● **About this exercise**
Every line of the material must be written out again unchanged.

● **Recorded data**

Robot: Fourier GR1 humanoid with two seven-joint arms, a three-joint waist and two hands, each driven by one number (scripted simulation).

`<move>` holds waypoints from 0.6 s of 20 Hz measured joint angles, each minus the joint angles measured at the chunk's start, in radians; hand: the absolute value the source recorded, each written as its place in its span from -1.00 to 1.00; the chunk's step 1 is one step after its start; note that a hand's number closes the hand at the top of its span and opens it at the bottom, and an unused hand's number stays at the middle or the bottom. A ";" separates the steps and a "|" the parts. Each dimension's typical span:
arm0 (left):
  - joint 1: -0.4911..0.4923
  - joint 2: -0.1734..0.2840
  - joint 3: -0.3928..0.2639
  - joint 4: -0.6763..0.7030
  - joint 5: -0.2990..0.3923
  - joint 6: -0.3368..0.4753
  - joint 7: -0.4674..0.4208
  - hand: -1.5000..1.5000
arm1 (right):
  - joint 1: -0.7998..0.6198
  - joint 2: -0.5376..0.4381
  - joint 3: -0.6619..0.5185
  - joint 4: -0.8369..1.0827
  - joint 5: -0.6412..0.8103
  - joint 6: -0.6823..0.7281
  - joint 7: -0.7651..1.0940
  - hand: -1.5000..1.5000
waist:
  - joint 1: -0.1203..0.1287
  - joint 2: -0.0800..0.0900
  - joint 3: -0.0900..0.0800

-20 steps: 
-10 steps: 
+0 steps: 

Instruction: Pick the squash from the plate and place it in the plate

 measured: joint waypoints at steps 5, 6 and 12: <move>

● **Exercise solution**
Robot: Fourier GR1 humanoid with two seven-joint arms, a three-joint waist and two hands, each driven by one number (scripted simulation).

`<move>` holds waypoints from 0.6 s of 20 Hz measured joint angles, each minus the joint angles measured at the chunk's start, in radians; hand: the absolute value the source recorded, each written as its place in its span from -1.00 to 1.00; the chunk's step 1 is one step after its start; note that a hand's number closes the hand at the top of its span and opens it at the bottom, and an unused hand's number stays at the middle or the bottom. A ";" separates the steps and a "|" the parts. Each dimension's typical span:
arm0 (left):
  - joint 1: -0.4911..0.4923
  - joint 2: -0.1734..0.2840
  - joint 3: -0.3928..0.2639
  - joint 4: -0.6763..0.7030
  - joint 5: -0.2990..0.3923
  - joint 6: -0.3368..0.4753
  - joint 7: -0.4674..0.4208
  - hand: -1.5000..1.5000
arm1 (right):
  - joint 1: -0.7998..0.6198
  - joint 2: -0.5376..0.4381
  - joint 3: -0.6619..0.5185
  - joint 4: -0.8369..1.0827
  - joint 5: -0.6412..0.8103
  - joint 6: -0.6823..0.7281
  - joint 7: -0.7651..1.0940
  - hand: -1.5000..1.5000
waist:
  - joint 1: -0.1203..0.1287
  - joint 2: -0.0800..0.0900
  - joint 3: -0.0900..0.0800

-20 steps: 
-10 steps: 
+0 steps: 

Instruction: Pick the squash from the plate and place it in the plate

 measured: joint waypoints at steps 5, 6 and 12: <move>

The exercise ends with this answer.